For each line below, print it again exactly as shown.

****************

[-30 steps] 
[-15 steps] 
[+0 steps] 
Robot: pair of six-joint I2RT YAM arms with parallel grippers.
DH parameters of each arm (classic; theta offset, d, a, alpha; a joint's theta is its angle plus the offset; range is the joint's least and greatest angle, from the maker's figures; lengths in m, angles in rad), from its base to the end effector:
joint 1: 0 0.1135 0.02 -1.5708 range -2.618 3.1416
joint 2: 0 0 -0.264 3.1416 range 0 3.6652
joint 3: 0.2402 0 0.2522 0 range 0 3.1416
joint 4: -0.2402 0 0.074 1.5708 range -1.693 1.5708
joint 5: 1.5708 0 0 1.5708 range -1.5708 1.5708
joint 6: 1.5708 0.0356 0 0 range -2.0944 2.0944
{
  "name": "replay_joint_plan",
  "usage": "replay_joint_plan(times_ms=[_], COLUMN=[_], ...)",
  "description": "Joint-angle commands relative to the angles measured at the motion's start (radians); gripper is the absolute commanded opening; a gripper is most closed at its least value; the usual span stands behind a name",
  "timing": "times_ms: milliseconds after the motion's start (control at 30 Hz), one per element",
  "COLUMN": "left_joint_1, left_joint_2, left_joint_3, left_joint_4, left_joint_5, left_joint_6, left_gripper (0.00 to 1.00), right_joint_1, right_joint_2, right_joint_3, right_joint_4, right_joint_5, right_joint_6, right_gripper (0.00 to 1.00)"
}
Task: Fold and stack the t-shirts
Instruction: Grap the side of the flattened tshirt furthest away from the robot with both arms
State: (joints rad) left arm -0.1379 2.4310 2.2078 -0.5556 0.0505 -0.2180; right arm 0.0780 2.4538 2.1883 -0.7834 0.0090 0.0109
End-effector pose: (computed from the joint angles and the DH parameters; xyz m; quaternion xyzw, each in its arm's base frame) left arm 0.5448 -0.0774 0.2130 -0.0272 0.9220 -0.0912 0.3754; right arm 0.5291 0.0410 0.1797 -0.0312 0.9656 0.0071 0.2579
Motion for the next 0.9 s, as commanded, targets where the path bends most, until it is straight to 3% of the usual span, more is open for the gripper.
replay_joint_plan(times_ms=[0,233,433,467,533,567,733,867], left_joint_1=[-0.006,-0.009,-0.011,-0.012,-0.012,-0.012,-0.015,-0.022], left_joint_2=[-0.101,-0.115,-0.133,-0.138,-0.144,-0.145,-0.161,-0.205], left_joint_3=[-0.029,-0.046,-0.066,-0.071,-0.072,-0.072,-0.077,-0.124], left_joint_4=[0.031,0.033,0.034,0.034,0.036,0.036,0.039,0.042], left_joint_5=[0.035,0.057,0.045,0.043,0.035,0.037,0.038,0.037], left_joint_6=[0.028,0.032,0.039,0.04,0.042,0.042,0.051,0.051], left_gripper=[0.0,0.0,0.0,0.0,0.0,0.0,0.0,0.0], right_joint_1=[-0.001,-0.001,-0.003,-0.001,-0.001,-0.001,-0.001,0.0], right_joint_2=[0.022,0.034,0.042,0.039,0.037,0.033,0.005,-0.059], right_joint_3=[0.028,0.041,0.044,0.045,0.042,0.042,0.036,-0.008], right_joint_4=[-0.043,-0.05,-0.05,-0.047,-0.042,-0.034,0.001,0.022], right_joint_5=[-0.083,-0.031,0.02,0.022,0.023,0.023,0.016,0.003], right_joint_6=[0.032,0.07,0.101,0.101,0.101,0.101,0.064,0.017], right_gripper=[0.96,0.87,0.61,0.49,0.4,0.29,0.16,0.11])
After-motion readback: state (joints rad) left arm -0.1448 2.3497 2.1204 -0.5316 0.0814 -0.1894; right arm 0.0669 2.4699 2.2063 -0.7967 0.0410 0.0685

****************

> [Completed task]:
[-30 steps] 
[-15 steps] 
[+0 steps] 
Robot: pair of six-joint I2RT YAM arms with parallel grippers.
DH parameters of each arm (classic; theta offset, d, a, alpha; a joint's theta is its angle plus the offset; range is the joint's least and greatest angle, from the maker's figures; lengths in m, angles in rad), from its base to the end effector:
joint 1: 0 0.1135 0.02 -1.5708 range -2.618 3.1416
joint 2: 0 0 -0.264 3.1416 range 0 3.6652
joint 3: 0.2402 0 0.2522 0 range 0 3.1416
joint 4: -0.2402 0 0.074 1.5708 range -1.693 1.5708
joint 5: 1.5708 0 0 1.5708 range -1.5708 1.5708
joint 6: 1.5708 0.0356 0 0 range -2.0944 2.0944
{
  "name": "replay_joint_plan",
  "usage": "replay_joint_plan(times_ms=[_], COLUMN=[_], ...)",
  "description": "Joint-angle commands relative to the angles measured at the motion's start (radians); gripper is the absolute commanded opening; a gripper is most closed at its least value; the usual span stands behind a name",
  "timing": "times_ms: milliseconds after the motion's start (control at 30 Hz), one per element",
  "COLUMN": "left_joint_1, left_joint_2, left_joint_3, left_joint_4, left_joint_5, left_joint_6, left_gripper (0.00 to 1.00), right_joint_1, right_joint_2, right_joint_3, right_joint_4, right_joint_5, right_joint_6, right_gripper (0.00 to 1.00)"
}
Task: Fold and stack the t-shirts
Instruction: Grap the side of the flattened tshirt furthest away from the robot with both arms
State: (joints rad) left arm -0.1379 2.4310 2.2078 -0.5556 0.0505 -0.2180; right arm 0.0780 2.4538 2.1883 -0.7834 0.0090 0.0109
End-effector pose: (computed from the joint angles and the DH parameters; xyz m; quaternion xyzw, each in its arm's base frame) left arm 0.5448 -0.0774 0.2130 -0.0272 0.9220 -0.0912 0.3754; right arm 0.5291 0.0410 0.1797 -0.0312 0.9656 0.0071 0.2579
Motion for the next 0.9 s, as commanded, targets where the path bends most, until it is straight to 3% of the usual span, more is open for the gripper.
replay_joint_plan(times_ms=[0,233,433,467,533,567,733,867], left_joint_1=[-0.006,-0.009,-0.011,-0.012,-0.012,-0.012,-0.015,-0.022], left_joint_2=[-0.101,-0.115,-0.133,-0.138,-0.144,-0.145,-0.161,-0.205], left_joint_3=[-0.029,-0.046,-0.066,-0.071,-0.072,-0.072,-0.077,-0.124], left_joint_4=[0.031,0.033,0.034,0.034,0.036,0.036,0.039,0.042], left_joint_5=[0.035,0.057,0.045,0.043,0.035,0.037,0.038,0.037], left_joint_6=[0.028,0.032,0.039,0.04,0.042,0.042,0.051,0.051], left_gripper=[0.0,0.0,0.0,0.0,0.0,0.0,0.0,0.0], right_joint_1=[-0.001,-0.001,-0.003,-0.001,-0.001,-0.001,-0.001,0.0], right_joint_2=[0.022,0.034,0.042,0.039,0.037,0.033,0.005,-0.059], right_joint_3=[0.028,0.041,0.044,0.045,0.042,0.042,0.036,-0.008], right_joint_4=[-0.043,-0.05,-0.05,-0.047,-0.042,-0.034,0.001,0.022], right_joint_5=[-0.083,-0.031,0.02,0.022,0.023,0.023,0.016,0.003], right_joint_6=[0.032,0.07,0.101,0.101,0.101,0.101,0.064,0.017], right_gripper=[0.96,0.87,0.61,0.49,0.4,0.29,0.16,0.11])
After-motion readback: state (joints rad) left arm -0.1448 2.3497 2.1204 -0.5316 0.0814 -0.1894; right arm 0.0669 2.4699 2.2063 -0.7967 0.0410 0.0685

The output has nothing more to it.